LGBTQ

The Obama Administration Has Come Out Against Anti-Gay “Conversion Therapy”

On Wednesday, President Obama announced that his administration condemns “conversion therapy” for LGBT youth.

via Shutterstock
via Shutterstock

The statement was in response to a WhiteHouse.gov petition that was created after the suicide of transgender teenager Leelah Alcorn, which gained more than 120,000 signatures. In December of last year, 17-year-old Alcorn committed suicide. In a suicide note that went viral, Alcorn explained that she was forced to undergo “conversion therapy,” a program her Christian parents put her in that was created to “change” a person’s gender identity or sexual orientation. Alcorn’s note ended with a plea:

The only way I will rest in peace is if one day transgender people aren’t treated the way I was. My death needs to be counted in the number of transgender people who commit suicide this year. I want someone to look at that number and say, ‘That’s fucked up’ and fix it. Fix society. Please.

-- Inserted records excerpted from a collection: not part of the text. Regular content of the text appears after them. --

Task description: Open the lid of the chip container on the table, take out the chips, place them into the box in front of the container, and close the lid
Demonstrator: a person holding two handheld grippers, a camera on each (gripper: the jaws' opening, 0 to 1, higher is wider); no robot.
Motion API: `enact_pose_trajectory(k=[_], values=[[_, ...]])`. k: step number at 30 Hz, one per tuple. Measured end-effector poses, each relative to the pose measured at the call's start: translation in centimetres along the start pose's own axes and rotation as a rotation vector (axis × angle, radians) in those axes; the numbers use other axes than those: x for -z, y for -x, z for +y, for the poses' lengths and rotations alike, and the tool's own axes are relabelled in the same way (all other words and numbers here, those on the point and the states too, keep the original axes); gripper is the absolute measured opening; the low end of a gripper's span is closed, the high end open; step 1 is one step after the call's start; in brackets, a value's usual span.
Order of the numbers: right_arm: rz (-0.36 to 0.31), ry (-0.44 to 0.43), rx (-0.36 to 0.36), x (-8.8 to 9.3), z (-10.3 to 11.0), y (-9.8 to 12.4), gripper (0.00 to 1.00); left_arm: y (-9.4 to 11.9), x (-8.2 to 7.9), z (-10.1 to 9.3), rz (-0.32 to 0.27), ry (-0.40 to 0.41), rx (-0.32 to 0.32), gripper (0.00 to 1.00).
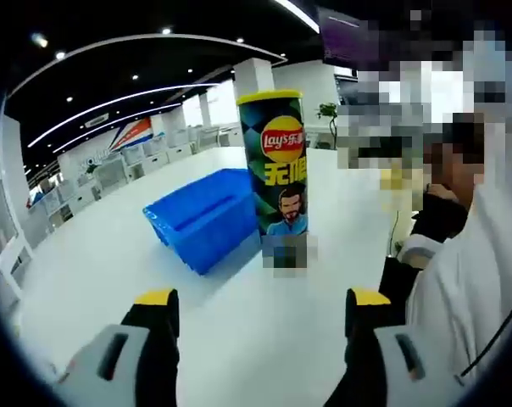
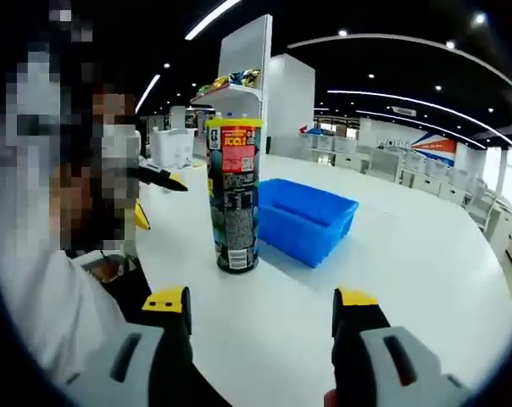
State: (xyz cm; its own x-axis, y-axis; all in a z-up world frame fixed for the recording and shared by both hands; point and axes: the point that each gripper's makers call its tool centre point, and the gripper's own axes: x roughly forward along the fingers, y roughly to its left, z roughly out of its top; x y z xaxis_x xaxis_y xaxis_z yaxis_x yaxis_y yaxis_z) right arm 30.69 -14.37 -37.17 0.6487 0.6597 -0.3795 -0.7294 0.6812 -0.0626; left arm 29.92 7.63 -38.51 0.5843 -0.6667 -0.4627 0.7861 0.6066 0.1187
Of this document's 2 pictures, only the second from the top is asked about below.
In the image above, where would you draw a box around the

“Tonight, somewhere in America, a young person, let’s say a young man, will struggle to fall to sleep, wrestling alone with a secret he’s held as long as he can remember,” President Obama’s personal message reads. “Soon, perhaps, he will decide it’s time to let that secret out. What happens next depends on him, his family, as well as his friends and his teachers and his community. But it also depends on us — on the kind of society we engender, the kind of future we build.”

The official White House statement says “conversion therapy” is “neither medically nor ethically appropriate and can cause substantial harm.” The statement points out that many medical and mental health organizations have condemned the practice of “conversion therapy” as it is shown to be damaging to the individual.

A law to ban “conversion therapy,” which many are calling Leelah’s Law, would require congressional action – until then, states can take matters into their own hands. California, New Jersey, and Washington, D.C. have all already banned licensed professionals from practicing “conversion therapy” on minors. Lawmakers in 18 other states have introduced legislation that would ban the practice.

Scott Bixby of Mic wrote in response to the statement that the President could do more. “The President, after opening the Edward M. Kennedy Institute in Boston or holding a round-table conversation on clean energy in Utah, could take a few moments to tell local reporters, lawmakers and voters what he said in his personal attachment to the White House’s statement on conversion therapy.”